From a PERSON. Not an inanimate object. From a PERSON. Not a building.
You cannot threaten a house or business. You cannot intimidate a house. Nope, there has to be a person present to constitute a robbery. And he/she must have felt threatened and/or intimidated by the robber when the goods were taken. Otherwise, the Fillemfullalead’s home had been burglarized, and their property stolen. Besides, a crook who approaches the front door to your home and says to the house, “Stick ‘em up,” well, I’m thinking a larger dose of medication for him would be a fantastic idea.

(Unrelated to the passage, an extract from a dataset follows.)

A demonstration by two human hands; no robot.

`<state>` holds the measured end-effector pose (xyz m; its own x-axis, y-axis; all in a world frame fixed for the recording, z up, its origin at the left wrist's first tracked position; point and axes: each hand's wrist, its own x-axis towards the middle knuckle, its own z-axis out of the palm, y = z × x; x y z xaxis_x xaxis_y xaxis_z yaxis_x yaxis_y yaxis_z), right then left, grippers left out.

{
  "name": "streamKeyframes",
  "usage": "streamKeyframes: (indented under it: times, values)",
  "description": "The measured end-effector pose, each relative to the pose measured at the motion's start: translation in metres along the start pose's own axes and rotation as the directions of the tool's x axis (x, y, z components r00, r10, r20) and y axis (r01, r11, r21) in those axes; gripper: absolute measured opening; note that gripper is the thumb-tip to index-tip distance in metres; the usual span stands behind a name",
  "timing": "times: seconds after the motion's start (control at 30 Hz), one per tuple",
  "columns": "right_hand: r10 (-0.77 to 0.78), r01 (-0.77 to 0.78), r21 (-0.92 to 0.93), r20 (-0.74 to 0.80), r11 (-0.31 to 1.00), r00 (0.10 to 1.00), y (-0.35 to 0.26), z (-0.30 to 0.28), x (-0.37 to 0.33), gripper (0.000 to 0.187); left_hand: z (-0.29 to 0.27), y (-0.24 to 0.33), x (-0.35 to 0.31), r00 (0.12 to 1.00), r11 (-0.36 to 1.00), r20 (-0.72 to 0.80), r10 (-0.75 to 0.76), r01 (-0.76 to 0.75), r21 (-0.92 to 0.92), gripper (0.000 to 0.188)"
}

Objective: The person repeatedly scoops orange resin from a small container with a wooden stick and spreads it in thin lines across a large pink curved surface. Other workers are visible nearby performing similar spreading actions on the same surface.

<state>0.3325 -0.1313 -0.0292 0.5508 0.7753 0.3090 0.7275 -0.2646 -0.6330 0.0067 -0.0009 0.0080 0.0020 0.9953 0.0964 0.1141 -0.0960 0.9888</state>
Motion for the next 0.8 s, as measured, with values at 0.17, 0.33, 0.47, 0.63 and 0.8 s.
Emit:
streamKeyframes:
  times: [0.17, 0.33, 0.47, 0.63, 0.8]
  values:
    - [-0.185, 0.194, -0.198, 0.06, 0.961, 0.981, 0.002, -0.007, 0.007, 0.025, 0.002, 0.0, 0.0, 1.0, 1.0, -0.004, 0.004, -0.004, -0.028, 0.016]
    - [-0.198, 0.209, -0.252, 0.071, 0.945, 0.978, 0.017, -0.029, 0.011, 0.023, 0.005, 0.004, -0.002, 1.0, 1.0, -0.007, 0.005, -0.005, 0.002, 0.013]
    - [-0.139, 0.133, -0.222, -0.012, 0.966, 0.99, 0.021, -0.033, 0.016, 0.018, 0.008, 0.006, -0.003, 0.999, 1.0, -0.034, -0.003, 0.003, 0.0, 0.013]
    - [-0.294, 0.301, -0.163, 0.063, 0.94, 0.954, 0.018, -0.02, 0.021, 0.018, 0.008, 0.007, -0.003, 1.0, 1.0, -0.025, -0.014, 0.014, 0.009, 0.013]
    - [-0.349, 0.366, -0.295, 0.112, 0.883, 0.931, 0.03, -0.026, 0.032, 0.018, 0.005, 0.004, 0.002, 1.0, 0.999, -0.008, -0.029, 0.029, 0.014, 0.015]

You know, many people have asked me to review books on this site, and I’d resisted for a long time. Well, a while back I finally caved in and, as luck would have it, the first book that came my way featured both “the odor of cordite” and a house being robbed. Needless to say, I won’t be reviewing that one, not on a public blog, that is. I certainly wouldn’t want to “rob” the author of any sales by posting a bad review. Of course, the writing matched the level of research, so it’s best that I keep my thoughts to myself…this time.
A couple of other misuses of terminology are:
1. Someone using the term assault when they’re actually describing battery. Assault is an unlawful ATTEMPT, coupled with a present ability, to commit a violent injury on the person of another. Battery is any unlawful beating, or other wrongful physical violence or constraint, inflicted on a human being without his consent (yes, there are people out there who ask, and sometimes even pay good money to have others batter them).

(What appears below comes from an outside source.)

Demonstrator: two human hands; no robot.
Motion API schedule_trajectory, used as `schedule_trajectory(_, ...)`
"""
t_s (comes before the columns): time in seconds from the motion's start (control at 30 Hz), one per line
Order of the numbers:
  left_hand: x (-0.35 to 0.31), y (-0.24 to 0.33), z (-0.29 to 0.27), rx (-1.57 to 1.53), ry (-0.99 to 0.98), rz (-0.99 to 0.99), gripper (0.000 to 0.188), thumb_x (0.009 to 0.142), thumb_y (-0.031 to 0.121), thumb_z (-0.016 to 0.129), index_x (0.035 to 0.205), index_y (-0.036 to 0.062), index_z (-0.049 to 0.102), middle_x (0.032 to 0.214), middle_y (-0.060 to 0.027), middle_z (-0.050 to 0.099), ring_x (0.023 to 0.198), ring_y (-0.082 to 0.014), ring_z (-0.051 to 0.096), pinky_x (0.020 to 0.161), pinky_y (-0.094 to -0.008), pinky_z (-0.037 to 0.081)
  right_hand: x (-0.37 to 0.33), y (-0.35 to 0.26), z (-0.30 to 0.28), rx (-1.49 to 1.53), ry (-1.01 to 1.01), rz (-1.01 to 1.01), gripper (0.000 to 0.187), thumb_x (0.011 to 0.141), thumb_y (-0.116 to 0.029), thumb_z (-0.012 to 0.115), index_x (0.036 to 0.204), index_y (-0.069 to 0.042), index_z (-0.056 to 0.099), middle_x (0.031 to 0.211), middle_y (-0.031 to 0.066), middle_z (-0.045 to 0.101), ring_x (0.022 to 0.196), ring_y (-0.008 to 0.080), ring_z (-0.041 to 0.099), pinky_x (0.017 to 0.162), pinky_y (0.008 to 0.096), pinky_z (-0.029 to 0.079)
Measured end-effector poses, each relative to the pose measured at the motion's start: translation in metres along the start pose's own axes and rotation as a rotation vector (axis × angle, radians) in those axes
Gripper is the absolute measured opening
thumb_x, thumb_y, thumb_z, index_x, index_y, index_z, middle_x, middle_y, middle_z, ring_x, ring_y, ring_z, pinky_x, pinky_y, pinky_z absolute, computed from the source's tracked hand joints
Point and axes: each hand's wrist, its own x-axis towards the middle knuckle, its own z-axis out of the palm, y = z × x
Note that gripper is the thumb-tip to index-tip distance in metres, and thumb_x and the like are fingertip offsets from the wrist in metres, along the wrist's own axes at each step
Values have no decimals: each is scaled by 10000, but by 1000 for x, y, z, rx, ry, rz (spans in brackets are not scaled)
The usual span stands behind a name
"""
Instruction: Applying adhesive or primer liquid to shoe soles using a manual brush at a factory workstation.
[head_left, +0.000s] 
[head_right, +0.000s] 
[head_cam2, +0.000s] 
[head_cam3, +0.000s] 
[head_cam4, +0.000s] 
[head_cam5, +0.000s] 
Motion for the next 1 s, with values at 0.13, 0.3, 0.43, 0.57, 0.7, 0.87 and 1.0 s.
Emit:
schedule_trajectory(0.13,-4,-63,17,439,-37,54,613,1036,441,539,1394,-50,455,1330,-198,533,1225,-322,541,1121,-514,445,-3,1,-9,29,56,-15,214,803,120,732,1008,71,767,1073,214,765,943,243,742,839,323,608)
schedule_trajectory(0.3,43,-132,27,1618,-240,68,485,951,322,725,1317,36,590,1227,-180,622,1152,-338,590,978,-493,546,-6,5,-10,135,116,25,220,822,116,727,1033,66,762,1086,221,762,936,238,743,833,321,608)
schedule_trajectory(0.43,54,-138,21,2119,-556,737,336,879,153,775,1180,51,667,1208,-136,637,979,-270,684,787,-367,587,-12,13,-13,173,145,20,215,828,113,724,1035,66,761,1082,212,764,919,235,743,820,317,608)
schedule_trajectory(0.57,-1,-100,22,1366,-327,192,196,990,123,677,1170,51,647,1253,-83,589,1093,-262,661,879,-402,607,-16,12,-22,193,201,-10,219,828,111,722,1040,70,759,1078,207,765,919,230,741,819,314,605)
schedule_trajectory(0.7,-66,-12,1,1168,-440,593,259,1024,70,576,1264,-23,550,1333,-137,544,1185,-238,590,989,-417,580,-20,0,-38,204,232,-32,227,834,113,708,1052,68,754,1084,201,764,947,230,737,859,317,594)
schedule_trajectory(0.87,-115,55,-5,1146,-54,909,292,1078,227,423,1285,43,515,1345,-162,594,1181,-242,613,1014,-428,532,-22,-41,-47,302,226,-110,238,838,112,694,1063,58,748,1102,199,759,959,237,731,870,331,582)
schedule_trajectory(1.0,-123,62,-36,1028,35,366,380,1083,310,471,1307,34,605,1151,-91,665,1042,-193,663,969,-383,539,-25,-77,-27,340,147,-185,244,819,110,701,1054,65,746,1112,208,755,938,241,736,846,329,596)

2. Homicide and Murder are not always synonymous.
3. A crime scene may or may not be the scene of the crime.
Remember, the secret to writing good fiction is “writing believable make believe.” Doesn’t mean it has to be true…you’ve just have to make us believe it is.

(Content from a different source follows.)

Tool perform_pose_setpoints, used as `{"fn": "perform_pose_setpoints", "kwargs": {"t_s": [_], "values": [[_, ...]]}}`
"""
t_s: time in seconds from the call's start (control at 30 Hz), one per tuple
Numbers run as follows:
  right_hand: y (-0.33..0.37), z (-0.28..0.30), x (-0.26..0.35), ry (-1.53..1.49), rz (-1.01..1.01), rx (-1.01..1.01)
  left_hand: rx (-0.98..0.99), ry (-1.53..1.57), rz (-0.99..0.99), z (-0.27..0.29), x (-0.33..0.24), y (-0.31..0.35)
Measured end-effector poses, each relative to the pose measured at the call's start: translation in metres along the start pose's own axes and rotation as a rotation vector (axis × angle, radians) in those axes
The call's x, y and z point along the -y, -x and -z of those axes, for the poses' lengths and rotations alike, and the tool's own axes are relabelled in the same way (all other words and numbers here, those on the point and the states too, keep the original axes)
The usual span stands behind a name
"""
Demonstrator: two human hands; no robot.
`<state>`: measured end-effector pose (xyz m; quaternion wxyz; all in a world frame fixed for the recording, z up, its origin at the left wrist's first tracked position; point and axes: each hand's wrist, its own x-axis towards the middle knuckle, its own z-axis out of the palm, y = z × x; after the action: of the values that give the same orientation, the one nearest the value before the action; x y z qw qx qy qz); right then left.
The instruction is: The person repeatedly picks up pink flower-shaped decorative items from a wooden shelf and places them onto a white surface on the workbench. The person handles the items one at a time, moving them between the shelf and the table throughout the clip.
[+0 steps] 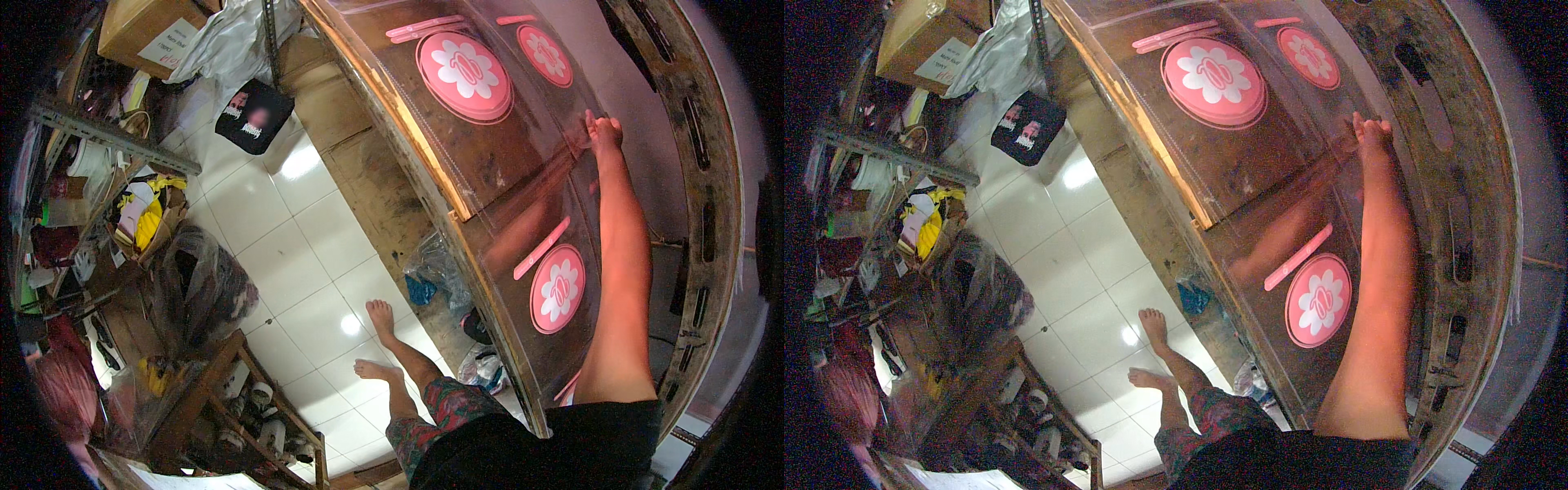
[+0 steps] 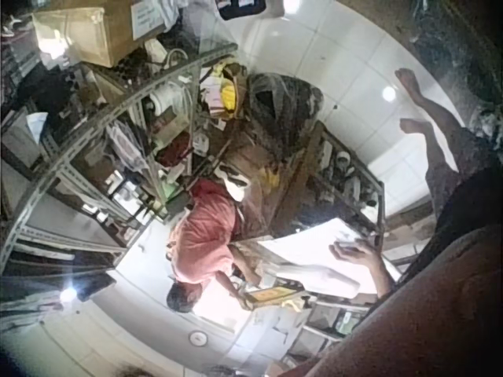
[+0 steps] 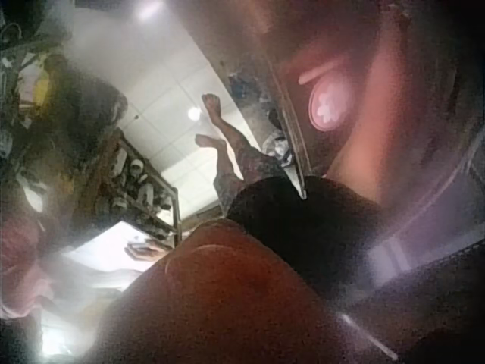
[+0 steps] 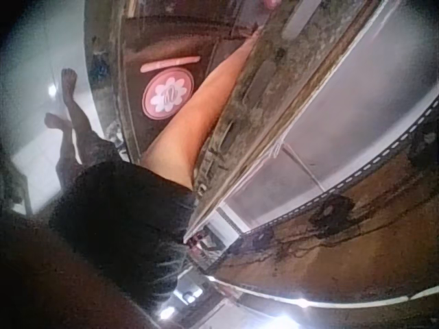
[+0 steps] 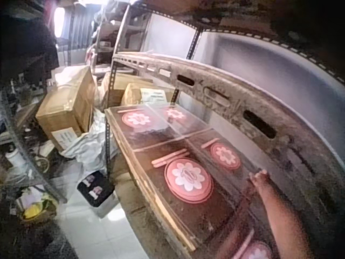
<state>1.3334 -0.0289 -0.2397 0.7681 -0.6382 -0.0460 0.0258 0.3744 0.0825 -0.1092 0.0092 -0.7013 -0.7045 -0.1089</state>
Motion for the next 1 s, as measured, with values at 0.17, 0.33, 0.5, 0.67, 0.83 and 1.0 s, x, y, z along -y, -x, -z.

Finally, not every mask-wearing, property-invading creature is a robber, and any seasoned investigator will quickly be able to spot the bad guy(s). This young lady (she’s a mother now) is a regular visitor, coming and going as she pleases, and she’s not the slightest bit intimidating nor is she easily intimidated. She recently brought her little one over to meet us.
And, not every “bird” behind bars is a jailbird. Some are there because they needed an intervention and were placed in protective custody to heal. This beady-eyed fellow lives within a stone’s throw of our house. I think his parole hearing is coming up in the very near future, though.